5. Overcrowded medical centers and long waiting times

6. Mistrust of medical professionals

7. Nursing advice

8. A pharmacist's advice

9.  Ignorance, poverty, and common misconceptions

10. Forceful pharmaceutical promotion

11. Medicines are easily accessible outside of pharmacies.

12. Additional personal or contextual factors

The escalating issue of illegal drug use:

OTC drugs, such as antacids, cough syrups, antihistamines, and pain relievers, are commonly abused, either for recreational purposes, self-medication, or dependency. Typical instances consist:

Cough syrups containing codeine are frequently taken in excess due to their euphoric effects, which can result in addiction and dependency. Paracetamol and other painkillers are frequently misused, which can occasionally cause serious hepatotoxicity and, in the worst situations, death. Weight-loss pills and laxatives are commonly abused, especially by younger people, which might result in metabolic issues and gastrointestinal problems. OTC medicine use increased during the COVID-19 pandemic as people looked for quick fixes for flu-like symptoms like fever, cough, sore throat, and body aches without first seeing a doctor.This trend was largely driven by restricted access to medical facilities, fear of infection, and the urgency for self- management. Consequently, patterns of self-medication and potential misuse of OTC products intensified during this period.

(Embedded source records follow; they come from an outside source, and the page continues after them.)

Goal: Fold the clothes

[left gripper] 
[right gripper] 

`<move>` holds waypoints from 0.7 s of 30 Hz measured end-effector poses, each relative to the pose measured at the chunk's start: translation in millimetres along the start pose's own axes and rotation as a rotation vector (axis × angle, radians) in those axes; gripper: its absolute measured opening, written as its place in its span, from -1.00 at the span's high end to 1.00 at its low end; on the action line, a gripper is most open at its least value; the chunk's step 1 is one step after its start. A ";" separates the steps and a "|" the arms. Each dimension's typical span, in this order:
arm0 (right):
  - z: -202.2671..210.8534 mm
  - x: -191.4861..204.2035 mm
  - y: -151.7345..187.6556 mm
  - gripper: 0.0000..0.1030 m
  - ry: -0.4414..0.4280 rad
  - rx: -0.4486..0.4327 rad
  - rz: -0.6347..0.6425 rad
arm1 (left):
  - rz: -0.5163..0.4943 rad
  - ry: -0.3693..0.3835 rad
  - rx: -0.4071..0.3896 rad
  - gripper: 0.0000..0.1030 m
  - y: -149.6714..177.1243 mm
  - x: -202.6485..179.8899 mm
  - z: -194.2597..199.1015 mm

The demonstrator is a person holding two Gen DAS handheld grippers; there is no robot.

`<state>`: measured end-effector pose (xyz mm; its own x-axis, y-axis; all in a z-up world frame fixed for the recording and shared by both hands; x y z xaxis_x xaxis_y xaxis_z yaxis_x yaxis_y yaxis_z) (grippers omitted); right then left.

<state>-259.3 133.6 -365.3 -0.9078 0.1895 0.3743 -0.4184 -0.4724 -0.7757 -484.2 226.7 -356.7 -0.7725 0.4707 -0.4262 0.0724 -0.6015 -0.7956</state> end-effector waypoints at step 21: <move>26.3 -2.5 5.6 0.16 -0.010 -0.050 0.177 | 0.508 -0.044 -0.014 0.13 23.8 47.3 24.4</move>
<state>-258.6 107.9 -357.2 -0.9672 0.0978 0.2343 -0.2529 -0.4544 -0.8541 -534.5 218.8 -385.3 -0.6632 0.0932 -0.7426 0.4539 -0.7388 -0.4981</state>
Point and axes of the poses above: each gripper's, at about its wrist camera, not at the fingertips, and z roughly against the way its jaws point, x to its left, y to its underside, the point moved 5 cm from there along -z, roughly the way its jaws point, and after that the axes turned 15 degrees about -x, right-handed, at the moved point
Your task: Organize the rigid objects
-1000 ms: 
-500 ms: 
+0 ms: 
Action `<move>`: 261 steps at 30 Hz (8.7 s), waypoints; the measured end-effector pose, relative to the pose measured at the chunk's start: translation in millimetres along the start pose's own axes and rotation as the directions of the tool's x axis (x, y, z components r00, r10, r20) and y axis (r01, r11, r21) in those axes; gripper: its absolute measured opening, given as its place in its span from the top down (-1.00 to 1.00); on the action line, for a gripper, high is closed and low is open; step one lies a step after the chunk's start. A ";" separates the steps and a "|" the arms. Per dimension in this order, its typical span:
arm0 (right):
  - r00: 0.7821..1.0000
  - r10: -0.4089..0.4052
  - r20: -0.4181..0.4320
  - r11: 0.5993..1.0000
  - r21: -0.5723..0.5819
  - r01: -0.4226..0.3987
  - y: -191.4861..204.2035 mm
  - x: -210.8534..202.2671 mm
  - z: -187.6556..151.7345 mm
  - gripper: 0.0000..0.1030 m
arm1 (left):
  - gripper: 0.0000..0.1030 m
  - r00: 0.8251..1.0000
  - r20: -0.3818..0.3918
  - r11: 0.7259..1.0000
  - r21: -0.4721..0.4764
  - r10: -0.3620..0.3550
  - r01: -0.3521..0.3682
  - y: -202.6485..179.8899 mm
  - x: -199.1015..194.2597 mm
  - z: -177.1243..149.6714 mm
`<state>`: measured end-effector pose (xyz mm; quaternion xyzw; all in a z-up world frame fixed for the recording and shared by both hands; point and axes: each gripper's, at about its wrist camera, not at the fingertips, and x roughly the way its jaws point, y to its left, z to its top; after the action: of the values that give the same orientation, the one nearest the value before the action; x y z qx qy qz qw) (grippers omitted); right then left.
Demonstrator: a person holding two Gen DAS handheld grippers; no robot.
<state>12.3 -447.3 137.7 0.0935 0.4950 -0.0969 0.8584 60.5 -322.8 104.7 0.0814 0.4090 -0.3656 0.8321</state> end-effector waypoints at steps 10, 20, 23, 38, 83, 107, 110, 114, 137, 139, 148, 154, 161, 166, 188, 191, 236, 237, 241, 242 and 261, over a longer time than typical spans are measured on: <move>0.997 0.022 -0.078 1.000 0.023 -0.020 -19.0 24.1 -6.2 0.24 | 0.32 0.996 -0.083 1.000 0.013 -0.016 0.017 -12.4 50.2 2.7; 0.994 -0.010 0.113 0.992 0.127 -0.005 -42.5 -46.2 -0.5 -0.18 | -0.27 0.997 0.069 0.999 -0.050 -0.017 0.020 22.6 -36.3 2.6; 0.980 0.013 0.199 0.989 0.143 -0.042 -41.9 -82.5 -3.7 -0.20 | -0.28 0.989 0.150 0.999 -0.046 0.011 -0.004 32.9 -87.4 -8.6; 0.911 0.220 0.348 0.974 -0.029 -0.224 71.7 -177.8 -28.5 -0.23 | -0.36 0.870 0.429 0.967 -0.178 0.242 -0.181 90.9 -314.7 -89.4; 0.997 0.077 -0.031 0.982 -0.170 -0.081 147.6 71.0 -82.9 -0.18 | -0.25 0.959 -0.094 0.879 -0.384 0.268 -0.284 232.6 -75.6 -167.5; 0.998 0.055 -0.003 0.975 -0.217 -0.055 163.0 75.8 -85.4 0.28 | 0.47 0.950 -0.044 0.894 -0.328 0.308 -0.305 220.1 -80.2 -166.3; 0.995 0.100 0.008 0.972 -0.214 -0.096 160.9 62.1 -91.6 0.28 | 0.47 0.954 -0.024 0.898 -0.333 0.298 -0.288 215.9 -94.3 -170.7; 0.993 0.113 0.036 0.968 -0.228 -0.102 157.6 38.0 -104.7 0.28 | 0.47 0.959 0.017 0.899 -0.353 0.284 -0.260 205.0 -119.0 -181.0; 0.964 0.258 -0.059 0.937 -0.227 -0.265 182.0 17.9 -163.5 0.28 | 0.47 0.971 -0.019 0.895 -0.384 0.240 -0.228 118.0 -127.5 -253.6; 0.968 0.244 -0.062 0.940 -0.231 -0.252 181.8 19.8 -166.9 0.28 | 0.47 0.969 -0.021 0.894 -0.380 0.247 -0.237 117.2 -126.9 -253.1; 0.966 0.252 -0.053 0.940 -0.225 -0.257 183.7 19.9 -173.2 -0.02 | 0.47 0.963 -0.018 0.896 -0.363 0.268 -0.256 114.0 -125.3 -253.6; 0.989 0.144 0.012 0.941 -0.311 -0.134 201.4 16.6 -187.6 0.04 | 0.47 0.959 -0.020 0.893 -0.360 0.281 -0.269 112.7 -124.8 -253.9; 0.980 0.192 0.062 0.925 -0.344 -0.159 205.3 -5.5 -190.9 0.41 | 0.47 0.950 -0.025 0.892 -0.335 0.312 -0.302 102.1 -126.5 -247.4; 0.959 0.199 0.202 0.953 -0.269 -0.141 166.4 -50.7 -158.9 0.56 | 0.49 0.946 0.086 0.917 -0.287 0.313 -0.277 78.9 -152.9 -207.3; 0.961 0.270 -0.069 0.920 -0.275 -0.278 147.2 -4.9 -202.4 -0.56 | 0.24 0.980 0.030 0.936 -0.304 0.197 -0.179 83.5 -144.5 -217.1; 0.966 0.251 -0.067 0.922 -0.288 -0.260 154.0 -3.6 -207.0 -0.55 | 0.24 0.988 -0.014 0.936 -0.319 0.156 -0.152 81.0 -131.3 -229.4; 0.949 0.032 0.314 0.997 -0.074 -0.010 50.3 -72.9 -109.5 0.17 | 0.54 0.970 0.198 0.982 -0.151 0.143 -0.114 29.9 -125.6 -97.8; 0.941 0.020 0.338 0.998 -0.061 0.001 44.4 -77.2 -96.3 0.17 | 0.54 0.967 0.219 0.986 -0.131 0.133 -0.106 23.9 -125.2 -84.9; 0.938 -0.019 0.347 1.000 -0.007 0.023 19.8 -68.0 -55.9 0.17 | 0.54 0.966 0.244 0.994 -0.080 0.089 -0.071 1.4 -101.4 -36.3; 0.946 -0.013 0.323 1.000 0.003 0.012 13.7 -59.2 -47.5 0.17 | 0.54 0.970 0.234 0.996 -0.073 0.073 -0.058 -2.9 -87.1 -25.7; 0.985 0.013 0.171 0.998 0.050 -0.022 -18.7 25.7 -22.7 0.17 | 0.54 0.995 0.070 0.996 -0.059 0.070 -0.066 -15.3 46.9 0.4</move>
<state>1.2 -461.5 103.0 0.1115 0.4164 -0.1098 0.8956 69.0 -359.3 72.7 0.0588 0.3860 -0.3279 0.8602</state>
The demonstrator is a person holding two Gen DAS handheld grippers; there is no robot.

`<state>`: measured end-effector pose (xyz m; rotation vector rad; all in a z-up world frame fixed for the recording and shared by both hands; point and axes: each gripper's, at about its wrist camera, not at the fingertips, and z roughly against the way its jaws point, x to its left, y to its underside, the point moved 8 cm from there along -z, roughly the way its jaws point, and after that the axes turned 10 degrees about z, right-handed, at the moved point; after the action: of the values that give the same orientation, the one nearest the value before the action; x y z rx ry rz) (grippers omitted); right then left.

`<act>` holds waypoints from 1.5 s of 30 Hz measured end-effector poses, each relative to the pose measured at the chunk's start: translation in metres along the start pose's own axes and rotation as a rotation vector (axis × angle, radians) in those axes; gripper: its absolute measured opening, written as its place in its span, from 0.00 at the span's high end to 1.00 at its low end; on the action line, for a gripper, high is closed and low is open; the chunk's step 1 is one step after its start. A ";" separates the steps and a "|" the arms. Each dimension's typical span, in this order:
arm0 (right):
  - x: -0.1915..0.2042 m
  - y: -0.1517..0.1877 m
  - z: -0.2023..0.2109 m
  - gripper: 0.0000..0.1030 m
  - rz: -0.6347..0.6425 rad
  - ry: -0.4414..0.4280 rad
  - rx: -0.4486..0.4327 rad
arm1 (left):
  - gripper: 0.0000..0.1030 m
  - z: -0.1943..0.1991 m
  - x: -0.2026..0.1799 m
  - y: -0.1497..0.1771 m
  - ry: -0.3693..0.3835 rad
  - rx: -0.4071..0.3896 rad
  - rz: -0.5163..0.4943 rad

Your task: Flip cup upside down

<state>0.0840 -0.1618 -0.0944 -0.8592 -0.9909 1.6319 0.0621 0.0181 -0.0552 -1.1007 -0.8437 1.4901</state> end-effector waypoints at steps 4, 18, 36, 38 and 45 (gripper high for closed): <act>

Reason of OTC drug side effect:

• Self-medication used inappropriately to treat illnesses and symptoms might result in needless drug use and its side effects. Among the dangers connected to over-the-counter drugs:
• Overuse or underuse of medications that work might have disastrous consequences.
• Incorrect self-treatment and misdiagnosis can occur when a patient takes the wrong over-the-counter drug, which could conceal or exacerbate a potentially dangerous but curable illness.        
• A risk-benefit ratio that is unfavorable, especially for disadvantaged groups. Easily available medications have a high potential for abuse and misuse.
• High potential for misuse and abuse of easily accessible medicines.
• Lack of consumer awareness regarding safety information provided on labels.
• Inadequate or unclear labeling of OTC products.
• Socio-economic constraints, which drive individuals to self-medicate instead of seeking professional care.
• Polypharmacy, where the use of multiple medications without medical supervision increases the risk of harmful drug interactions

Commonly Misused Over-The-Counter (OTC): -

OTC drug addiction treatment:

Detoxification is typically the initial stage of treatment for people addicted to specific over-the-counter medications. Cognitive behavioral therapy and other therapeutic modalities that have been shown to be effective in promoting recovery come next.

OTC drug detoxification:

This program offers medical management to alleviate withdrawal symptoms and prevent severe complications or emergencies. It also provides clinical support to address the psychological effects associated with OTC drug withdrawal."